● Exercise requirements:
Take each line below that has "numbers" and copy it.
Material provided Block Start
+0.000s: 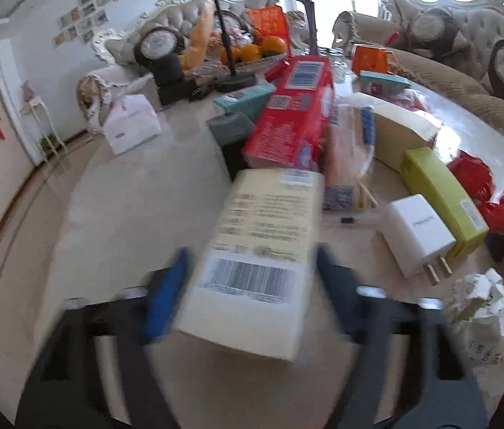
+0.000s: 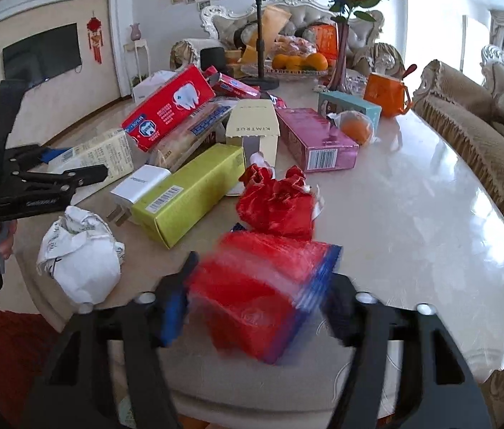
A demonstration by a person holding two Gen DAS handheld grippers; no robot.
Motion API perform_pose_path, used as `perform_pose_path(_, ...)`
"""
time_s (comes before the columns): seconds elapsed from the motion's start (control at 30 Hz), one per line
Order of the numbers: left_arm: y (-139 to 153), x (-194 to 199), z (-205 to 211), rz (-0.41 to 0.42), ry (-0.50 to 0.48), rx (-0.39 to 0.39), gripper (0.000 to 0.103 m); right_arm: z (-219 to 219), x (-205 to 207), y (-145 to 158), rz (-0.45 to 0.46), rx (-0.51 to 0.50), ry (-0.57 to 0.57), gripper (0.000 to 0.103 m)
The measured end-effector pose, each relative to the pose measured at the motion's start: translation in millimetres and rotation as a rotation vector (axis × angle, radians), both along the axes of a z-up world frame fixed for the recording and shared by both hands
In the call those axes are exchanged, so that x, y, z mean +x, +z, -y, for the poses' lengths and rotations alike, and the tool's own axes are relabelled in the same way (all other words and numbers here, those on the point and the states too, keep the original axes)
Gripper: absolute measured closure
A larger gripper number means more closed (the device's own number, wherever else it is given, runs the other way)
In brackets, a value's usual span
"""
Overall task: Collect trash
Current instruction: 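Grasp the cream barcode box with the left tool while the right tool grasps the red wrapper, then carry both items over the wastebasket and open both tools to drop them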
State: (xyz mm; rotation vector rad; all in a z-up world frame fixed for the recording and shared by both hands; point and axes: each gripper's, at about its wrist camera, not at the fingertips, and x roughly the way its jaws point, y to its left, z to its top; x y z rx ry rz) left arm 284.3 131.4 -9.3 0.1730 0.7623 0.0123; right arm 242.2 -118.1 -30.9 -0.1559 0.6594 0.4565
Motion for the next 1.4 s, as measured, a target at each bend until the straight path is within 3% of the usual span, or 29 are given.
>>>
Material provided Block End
● Result of the task:
Order of the numbers: left_arm: y (-139 to 153), x (-194 to 199), z (-205 to 211), rz (-0.41 to 0.42), ry (-0.50 to 0.48), rx (-0.39 to 0.39), gripper (0.000 to 0.103 m); right_arm: z (-219 to 219), x (-205 to 207), y (-145 to 158), rz (-0.45 to 0.46), rx (-0.51 to 0.50), ry (-0.57 to 0.57), gripper (0.000 to 0.103 m)
In the call those axes are exchanged, so that x, y, z mean +x, +z, -y, for the poses' lengths and rotations alike, and the tool's own axes are relabelled in the same way (all other words and numbers here, those on the point and the states too, keep the original axes)

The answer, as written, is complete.